The explanation of the orthogonal extrapolation bias can at present be only a matter for speculation. It is in the same direction as the “orthogonal orientation bias” reported by Morgan, Medford, and Newsome (1995) but that effect was found with real lines and only with small gaps between the parallels. A Bayesian interpretation of the bias (Knill & Richards, 1996) would begin with the fact that the actual position of the extrapolated intersection is unknown to the observer and is subject to sensory noise. This is supported by the psychophysically measured values of the dispersion (s) of the psychometric function, which has a value in the region of 3°. (e.g., a mean value over nine observers of 2.7° in the control condition for aligning two pointers with a gap between). Assuming that the likelihood function for extrapolated position is not biased, the bias must arise from a prior distribution favoring the shorter paths across the gap. This would make sense for minimizing the effort of a motor response, but as we have seen, it can lead to eye movements taking a longer path to the landing line. However, this was in the specific and unusual case of a starting point for the saccade outside the figure. The more general case may be that the bias reduces the energy expended on motor behavior. A similar analysis can be made for the general undershoot behavior found for saccades. It is tempting to see the act of perceptual extrapolation as a form of internal motor behavior, which is subject to the same general rule of minimization of path.
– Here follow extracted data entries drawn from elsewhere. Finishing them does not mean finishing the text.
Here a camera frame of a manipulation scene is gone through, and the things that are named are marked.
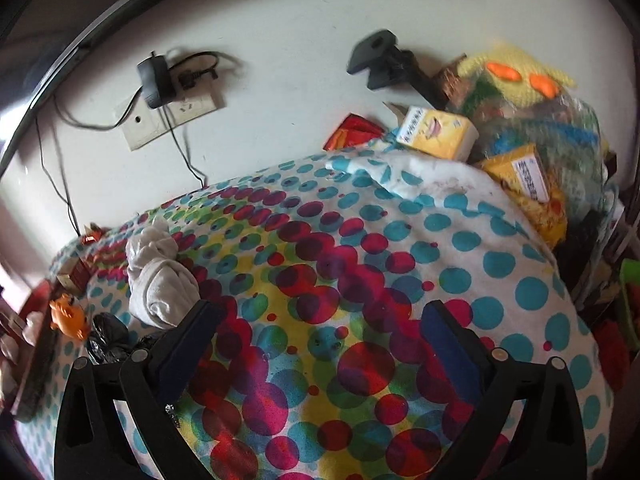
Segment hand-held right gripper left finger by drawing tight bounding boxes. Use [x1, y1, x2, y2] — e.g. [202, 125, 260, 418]
[52, 299, 226, 480]

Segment black power adapter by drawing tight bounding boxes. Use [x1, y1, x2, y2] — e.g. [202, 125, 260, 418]
[137, 52, 176, 110]

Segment black television signal cable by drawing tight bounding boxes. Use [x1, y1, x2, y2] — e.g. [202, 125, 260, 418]
[54, 94, 147, 133]

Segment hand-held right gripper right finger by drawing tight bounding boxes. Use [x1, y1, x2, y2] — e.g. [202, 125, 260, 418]
[420, 300, 588, 480]

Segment curved black television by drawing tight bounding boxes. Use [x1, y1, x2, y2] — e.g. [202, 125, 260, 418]
[0, 0, 211, 176]

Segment black adapter cable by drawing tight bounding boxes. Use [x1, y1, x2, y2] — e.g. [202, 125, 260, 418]
[162, 107, 208, 187]

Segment orange toy figure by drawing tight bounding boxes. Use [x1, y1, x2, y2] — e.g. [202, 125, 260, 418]
[50, 295, 92, 343]

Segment yellow box with white label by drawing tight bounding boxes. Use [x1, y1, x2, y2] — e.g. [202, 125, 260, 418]
[475, 144, 568, 242]

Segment polka dot blanket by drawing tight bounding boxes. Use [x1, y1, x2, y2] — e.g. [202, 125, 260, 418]
[15, 137, 616, 480]

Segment black wall plug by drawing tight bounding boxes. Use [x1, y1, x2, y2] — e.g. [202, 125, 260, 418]
[176, 52, 221, 87]

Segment white sock ball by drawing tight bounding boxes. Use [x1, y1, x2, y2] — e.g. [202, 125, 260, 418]
[22, 310, 45, 343]

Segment black clip-on camera mount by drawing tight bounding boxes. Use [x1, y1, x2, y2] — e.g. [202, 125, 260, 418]
[347, 30, 446, 111]

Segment red plastic container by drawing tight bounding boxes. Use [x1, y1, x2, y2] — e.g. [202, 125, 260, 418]
[592, 320, 627, 391]

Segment yellow box with smile print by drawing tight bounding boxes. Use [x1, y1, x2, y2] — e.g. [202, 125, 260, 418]
[382, 102, 478, 161]

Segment white power wall socket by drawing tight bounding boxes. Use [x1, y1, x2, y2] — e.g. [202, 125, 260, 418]
[162, 91, 226, 120]

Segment large white sock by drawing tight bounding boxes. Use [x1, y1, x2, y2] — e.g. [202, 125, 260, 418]
[129, 257, 202, 332]

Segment brown foil packet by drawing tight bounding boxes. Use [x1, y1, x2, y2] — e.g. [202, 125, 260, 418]
[435, 65, 473, 107]

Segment small paper box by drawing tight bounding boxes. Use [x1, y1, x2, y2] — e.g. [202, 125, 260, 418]
[57, 260, 92, 294]

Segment white coaxial wall plate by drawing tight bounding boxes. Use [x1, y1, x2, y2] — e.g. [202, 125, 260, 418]
[115, 97, 171, 151]

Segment clear plastic bag of goods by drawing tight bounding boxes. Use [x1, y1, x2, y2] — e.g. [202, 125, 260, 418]
[440, 70, 618, 261]

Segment black television power cable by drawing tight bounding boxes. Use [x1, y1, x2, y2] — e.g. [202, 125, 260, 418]
[35, 115, 82, 237]

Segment red snack packet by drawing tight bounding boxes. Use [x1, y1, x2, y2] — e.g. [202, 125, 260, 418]
[324, 114, 383, 152]

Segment green plastic basket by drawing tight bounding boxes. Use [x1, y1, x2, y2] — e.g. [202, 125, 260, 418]
[620, 257, 640, 351]

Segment yellow knitted toy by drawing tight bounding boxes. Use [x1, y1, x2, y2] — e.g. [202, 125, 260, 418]
[457, 42, 576, 100]

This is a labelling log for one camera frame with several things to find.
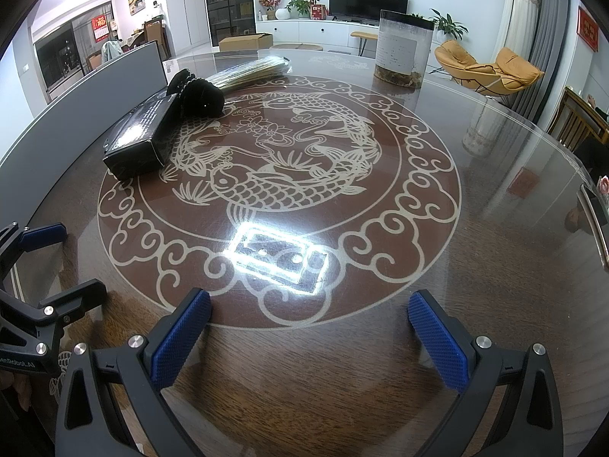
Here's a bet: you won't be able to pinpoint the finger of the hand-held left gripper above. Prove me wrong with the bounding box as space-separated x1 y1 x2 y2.
0 221 68 292
0 280 108 359

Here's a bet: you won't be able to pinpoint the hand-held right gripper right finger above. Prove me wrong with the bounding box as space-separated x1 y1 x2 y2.
408 290 569 457

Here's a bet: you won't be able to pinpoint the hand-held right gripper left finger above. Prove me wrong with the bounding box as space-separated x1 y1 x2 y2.
54 288 212 457

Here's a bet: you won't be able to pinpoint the grey bench sofa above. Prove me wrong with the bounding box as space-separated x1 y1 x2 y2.
0 40 166 174

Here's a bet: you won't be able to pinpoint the brown fish-patterned desktop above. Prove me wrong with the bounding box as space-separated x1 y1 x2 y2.
0 48 609 457

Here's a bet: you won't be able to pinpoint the person's left hand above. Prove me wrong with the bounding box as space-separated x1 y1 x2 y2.
0 374 32 413

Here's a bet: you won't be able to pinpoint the black printed box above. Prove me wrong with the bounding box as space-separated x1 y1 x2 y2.
102 93 184 182

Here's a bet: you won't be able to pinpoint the dark glass balcony door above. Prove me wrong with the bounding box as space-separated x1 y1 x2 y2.
33 2 115 106

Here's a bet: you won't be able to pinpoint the silver metal bar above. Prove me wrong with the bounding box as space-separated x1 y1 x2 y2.
578 185 609 268

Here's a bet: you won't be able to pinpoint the black beaded hair accessory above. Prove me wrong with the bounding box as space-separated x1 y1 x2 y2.
166 69 225 118

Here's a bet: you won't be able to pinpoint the wooden dining chair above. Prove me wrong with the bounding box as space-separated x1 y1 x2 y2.
143 16 170 58

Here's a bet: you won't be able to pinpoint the clear bag with gold contents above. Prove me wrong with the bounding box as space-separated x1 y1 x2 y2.
204 56 292 92

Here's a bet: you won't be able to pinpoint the yellow lounge chair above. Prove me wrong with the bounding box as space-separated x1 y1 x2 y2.
435 39 496 91
476 48 546 104

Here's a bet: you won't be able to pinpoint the cardboard box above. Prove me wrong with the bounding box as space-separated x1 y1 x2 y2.
219 32 275 52

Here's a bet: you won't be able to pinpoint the tall cylindrical jar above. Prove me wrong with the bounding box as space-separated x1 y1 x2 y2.
373 10 437 89

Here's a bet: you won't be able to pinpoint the dark glass cabinet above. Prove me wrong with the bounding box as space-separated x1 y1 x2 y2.
202 0 255 48

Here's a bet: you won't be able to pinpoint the wooden bench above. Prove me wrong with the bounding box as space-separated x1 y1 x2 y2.
351 31 381 58

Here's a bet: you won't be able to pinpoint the large leafy potted plant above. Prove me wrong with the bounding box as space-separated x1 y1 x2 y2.
428 8 470 42

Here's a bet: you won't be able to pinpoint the white television cabinet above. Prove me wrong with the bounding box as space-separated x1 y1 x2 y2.
254 16 448 56

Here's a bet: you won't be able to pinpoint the grey curtain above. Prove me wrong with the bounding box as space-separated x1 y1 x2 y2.
528 0 572 125

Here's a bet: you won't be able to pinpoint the red flower bouquet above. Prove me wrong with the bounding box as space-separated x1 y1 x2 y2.
258 0 285 21

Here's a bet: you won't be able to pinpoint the covered standing air conditioner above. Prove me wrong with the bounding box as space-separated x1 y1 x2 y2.
502 0 543 66

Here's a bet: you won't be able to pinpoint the black television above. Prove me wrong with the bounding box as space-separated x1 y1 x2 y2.
329 0 410 24

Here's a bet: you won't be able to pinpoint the green potted plant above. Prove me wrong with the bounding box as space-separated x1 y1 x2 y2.
285 0 320 20

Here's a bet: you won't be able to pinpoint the red wall hanging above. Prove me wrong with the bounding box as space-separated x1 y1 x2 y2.
577 6 600 52

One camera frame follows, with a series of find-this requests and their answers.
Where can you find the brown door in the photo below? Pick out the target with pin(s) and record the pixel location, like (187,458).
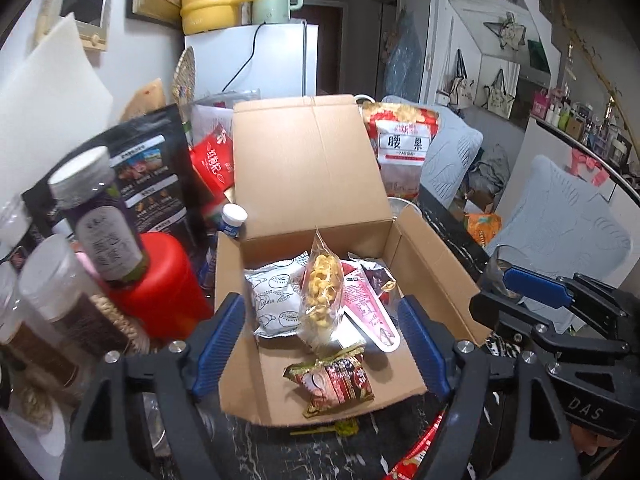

Another explanation may be a tendency to make horizontal rather than oblique saccades. There is evidence from Becker and Juergens (1990), as well as from scene viewing and other tasks, that people tend to make more horizontal eye movements, and that oblique and vertical saccades are subject to more errors and are essentially “more difficult” to program. However, this explanation is countered by the results of Experiment 3, where subjects made a more oblique saccade as a result of the P-bias. The bias in this case was not statistically different from that in Experiment 2, where the P-bias led to a less oblique saccade.

Spering and Carrasco (2015) have recently reviewed dissociations between visual perception and eye movements, for example, greater sensitivity of smooth pursuit than perception to threshold changes in target velocity (Tavassoli & Ringach, 2010). Our data show a large degree of communality between the perceptual and the saccadic P-bias but also some differences. The most important is that the influence of the left-hand inducing line, and its oblique T-intersection with the parallel, is larger in the case of the perceptual P-bias.